Diana Fortuna, a White House adviser, seemed to respond with the right call: “I find it hard to sign off on language before we know the content/reasoning of the opinion. I understand that DOJ’s civil rights division wants to wait to comment, too.”

The Supreme Court sided, 5-4, with the administration. And Clinton’s statement took a different tone from the draft.

“The ADA was enacted with strong bipartisan support to protect Americans with disabilities from discrimination. My administration argued successfully in this case that people with HIV are disabled whether or not they have developed the symptoms of AIDS,” Clinton said in the statement.

“I am firmly committed to protecting all Americans, including those living with HIV and AIDS, from discrimination, and ensuring that each of us can benefit from all America has to offer. Today’s decision will help in fulfilling that commitment.”

3) Looking For Lawyers with a Big Heart

Clinton took potshots at lawyers during jokes for the Gridliron Dinner in 1993, according to the remarks included in the documents.

“I guess you heard I got caught again making what they call off-the-cuff remarks. Last week, I said I would appoint James Carville to the Supreme Court. I was kidding. But you know, it’s not really all that far-fetched. James is a lawyer. And although he’s taken a lot of criticism for being so single-minded and driven; he’s considered quite normal … on his planet.

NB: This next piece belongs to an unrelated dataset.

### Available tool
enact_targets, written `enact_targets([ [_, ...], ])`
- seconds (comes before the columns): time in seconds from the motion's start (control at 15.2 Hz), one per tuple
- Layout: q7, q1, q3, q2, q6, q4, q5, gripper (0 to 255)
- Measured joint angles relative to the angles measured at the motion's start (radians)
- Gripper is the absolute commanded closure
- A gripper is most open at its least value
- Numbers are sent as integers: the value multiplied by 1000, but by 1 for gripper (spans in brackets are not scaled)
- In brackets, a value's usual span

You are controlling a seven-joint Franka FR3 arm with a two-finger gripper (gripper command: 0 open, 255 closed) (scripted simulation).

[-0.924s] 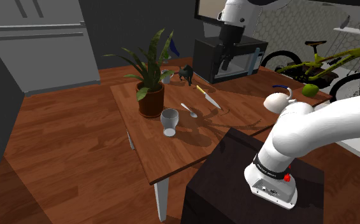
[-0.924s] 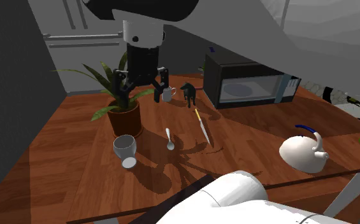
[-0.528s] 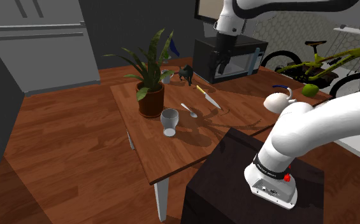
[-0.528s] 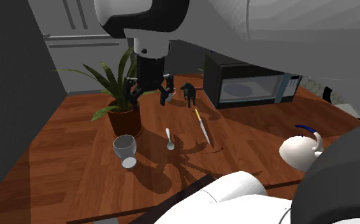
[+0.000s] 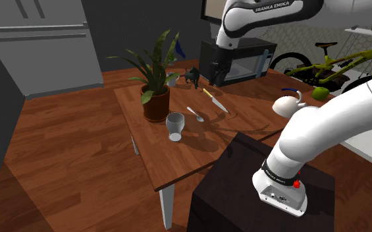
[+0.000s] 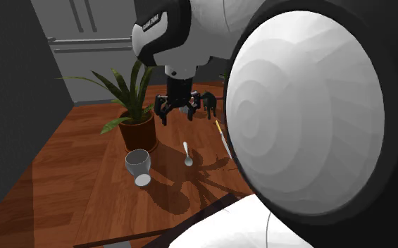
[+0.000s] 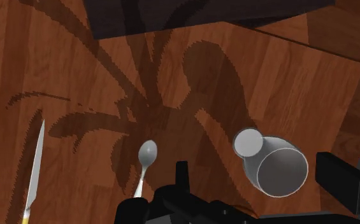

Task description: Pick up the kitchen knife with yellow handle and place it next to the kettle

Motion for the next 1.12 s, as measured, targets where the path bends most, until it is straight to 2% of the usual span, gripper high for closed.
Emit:
enact_targets([
  [0.53, -74, -41, -91, 236, 198, 34, -10, 0],
  [1.12, -164, -77, -161, 556, 354, 186, 68, 0],
])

“And what’s the worst that could happen? If the Senate confirms James for a life term, suddenly I am going to have eight more openings to fill. I am looking at nominees to fill the robes of Associate Justice White, and I only have two litmus tests: The candidates must be lawyers and they must have a big heart. And, if after four years, we haven’t found one, we’ll accept any lawyer who has a heart.”